What do we mean by the word “faith?”  People, who would dismiss us as anti-intellectual, ridicule faith with the presumption that it means believing in things that are hard to believe in or believing in things that are contrary to known facts.  I know this is not what we Christians mean by that word (outside the evangelical fringe), but I don’t have good words to explain it. Can you help?

Answer

Dear Russ,

I can try.

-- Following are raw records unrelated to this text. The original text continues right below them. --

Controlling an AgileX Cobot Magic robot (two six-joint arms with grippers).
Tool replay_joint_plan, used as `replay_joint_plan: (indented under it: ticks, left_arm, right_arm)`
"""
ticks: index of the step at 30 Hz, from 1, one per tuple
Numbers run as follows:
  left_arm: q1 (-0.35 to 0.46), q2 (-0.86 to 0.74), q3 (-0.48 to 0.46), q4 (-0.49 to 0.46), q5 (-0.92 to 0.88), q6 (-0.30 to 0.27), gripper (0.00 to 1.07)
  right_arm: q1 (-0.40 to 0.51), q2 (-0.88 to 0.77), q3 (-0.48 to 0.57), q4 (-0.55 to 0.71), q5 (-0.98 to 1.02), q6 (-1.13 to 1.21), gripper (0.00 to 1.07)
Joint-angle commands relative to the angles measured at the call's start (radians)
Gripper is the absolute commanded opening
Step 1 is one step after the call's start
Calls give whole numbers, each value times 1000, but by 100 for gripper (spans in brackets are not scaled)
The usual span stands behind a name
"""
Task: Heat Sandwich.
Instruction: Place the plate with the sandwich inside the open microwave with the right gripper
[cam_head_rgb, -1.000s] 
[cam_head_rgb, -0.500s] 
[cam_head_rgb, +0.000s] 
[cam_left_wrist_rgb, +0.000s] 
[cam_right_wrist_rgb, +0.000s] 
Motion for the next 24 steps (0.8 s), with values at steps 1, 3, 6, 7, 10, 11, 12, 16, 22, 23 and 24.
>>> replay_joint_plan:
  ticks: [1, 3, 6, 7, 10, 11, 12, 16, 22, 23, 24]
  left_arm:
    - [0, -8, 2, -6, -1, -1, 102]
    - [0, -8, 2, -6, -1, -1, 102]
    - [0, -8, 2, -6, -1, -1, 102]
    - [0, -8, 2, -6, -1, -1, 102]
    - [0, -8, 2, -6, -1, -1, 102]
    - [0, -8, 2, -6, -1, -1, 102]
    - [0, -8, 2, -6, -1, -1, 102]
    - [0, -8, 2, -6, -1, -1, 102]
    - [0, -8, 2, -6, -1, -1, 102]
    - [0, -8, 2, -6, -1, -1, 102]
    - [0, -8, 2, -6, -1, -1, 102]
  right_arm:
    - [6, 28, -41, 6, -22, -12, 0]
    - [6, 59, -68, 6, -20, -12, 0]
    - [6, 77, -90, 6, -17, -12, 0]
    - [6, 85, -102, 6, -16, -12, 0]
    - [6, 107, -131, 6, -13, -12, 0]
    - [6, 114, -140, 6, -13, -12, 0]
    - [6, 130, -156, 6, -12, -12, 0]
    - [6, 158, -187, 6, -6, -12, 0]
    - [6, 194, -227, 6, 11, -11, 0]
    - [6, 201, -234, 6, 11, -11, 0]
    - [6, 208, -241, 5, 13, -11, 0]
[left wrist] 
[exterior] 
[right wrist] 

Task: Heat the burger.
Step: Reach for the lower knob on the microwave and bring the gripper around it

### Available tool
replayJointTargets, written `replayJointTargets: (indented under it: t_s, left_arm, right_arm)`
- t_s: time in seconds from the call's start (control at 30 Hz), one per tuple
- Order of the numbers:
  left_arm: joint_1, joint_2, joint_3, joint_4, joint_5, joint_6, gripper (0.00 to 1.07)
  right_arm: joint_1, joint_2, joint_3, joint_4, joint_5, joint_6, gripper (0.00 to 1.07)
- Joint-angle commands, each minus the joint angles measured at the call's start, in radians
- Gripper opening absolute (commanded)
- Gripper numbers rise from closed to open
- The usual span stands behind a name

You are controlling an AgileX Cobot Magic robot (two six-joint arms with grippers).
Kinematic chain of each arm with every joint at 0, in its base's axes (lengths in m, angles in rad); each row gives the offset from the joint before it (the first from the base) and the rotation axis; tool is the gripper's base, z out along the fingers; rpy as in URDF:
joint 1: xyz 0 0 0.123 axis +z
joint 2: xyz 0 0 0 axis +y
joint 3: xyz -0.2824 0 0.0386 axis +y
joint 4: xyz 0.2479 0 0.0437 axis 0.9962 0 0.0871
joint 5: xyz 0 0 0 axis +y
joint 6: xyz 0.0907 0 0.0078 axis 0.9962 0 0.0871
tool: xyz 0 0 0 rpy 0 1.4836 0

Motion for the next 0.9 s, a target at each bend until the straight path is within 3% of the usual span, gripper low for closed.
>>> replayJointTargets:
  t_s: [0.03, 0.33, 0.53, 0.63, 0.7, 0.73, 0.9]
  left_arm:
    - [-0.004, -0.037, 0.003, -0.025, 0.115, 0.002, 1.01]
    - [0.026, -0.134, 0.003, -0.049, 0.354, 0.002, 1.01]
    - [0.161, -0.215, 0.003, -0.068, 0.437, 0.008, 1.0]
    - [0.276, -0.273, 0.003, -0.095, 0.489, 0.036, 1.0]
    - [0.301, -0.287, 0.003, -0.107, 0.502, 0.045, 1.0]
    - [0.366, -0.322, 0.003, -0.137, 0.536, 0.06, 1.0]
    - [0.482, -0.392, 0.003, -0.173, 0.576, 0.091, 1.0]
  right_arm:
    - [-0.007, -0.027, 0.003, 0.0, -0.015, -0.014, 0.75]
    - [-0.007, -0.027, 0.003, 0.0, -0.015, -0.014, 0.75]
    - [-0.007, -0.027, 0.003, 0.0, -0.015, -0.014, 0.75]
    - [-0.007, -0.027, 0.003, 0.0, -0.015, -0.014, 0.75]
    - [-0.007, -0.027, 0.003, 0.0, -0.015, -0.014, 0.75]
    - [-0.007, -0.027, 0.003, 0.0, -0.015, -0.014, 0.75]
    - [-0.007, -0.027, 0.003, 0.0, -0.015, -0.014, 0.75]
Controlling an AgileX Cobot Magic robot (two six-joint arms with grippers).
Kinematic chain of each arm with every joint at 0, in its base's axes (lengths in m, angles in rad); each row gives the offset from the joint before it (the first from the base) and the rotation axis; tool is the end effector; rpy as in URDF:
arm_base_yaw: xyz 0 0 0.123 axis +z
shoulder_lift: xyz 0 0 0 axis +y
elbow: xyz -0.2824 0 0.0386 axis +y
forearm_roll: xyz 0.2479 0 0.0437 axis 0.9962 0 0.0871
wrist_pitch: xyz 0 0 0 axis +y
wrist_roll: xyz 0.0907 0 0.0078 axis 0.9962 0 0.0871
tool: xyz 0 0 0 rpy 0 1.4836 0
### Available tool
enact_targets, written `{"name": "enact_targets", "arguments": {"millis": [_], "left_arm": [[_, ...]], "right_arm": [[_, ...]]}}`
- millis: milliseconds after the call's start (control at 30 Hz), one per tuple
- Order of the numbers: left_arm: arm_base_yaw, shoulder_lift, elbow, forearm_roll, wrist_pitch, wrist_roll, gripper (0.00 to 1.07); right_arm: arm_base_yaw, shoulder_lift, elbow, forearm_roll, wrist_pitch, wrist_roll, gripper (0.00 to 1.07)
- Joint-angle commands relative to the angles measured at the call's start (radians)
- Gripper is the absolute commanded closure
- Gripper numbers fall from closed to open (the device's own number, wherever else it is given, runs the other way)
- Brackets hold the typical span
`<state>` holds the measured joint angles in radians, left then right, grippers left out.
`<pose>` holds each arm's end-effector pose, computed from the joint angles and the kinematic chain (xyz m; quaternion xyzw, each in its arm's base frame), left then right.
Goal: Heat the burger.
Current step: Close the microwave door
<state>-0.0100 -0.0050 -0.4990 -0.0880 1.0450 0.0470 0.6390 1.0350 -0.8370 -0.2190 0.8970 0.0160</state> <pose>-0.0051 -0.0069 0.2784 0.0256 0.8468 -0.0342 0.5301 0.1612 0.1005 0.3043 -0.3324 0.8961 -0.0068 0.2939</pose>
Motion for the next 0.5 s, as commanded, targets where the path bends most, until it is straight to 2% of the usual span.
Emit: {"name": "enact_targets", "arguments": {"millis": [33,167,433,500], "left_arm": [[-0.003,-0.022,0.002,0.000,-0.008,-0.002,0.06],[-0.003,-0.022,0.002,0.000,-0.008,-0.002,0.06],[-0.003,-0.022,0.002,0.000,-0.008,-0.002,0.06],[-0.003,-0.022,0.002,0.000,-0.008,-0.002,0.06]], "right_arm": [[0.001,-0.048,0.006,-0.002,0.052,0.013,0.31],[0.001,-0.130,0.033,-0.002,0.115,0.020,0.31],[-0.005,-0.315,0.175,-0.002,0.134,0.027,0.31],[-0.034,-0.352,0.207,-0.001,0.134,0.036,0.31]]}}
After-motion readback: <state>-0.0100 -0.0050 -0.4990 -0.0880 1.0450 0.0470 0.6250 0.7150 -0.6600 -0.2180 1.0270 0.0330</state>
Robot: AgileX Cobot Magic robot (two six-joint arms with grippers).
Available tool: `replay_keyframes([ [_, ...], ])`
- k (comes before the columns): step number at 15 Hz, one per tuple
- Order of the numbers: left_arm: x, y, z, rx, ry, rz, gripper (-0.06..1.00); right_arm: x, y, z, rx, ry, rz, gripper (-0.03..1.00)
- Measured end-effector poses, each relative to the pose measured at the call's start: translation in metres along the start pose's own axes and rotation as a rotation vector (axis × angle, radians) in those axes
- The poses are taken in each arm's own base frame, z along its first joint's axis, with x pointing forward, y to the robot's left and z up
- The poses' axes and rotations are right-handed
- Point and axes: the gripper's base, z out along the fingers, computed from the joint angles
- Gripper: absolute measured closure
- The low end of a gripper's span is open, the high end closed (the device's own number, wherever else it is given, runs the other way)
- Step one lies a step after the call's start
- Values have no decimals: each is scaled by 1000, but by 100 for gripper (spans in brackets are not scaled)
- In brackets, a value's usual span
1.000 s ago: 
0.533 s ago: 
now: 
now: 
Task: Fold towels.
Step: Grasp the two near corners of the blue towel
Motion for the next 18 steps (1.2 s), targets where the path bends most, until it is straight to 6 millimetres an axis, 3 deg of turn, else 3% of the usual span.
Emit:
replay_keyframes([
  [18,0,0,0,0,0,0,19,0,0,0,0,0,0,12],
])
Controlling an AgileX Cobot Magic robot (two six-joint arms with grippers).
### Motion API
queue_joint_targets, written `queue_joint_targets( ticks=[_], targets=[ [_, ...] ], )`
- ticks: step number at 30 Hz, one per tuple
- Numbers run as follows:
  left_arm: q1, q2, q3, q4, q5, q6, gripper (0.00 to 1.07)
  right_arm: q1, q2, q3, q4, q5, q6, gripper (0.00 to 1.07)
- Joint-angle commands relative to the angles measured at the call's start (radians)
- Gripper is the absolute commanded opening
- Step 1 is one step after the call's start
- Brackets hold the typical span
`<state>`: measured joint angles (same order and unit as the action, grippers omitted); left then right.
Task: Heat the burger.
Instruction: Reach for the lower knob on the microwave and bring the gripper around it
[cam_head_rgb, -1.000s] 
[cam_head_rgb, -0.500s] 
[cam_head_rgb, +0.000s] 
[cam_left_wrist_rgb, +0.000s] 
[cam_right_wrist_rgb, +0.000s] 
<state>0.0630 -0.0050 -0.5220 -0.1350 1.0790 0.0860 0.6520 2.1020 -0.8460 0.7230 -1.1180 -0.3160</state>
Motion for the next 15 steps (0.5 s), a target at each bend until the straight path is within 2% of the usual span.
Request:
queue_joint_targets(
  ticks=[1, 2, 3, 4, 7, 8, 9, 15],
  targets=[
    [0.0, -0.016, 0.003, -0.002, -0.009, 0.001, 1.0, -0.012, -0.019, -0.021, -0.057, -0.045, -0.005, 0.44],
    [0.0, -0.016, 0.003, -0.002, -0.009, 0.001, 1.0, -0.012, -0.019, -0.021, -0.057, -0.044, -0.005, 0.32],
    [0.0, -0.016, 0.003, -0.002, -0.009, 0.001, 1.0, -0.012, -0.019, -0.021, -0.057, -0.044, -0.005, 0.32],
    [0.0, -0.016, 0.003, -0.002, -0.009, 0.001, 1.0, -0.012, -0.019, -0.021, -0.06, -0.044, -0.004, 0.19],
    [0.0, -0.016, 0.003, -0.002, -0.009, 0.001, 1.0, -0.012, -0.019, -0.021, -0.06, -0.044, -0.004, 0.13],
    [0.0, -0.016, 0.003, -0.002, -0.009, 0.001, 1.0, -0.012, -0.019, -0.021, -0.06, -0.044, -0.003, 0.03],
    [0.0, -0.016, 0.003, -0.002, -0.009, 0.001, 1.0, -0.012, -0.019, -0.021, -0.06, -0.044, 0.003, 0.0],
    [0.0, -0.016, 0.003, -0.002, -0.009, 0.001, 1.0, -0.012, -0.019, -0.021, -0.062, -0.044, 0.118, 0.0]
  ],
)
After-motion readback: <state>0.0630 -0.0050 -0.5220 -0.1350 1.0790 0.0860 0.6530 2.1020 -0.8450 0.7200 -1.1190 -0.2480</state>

Faith in its original biblical meaning had more to do with trust than it does with believing.  This trust was not in the conviction that all would be well, but that whatever tomorrow brings, God would be present in it.  That is why the author of the epistle to the Hebrews could write that it was “by faith that Abraham left Ur of the Chaldees” to form a new nation in a new place.  It was “by faith” that Moses left the known of Egypt for the unknown of the wilderness.

Later in Christian history “faith” was connected with believing certain propositional statements.  That was when the creeds began to be called expressions of “the Faith.”  Actually, this was little more that idolatry.  Creeds represent the human and ecclesiastical assertion that the mystery and wonder of God can actually be captured in something that human beings have created.  That is in creeds, doctrines or dogmas.  This practice is also the source of the development of religious imperialism, which ultimately gave birth to the Inquisition, to religious persecution, to religious wars and many other evils.

Creeds are at best pointers to the mystery of God.  They are not and should never have been allowed to become strait jackets that we were required to put on in order to pretend that we have captured the truth of God.

The first creed of the church was only three words.  It was an affirmation that “Jesus is Messiah” rather than a set of beliefs.  To call Jesus “messiah” was to claim that in the life of Jesus the transcendent power of the divine has been met and engaged.  I think this is still the best creed the church has ever formulated.

In a word (or two), I define faith as “having the courage to be.”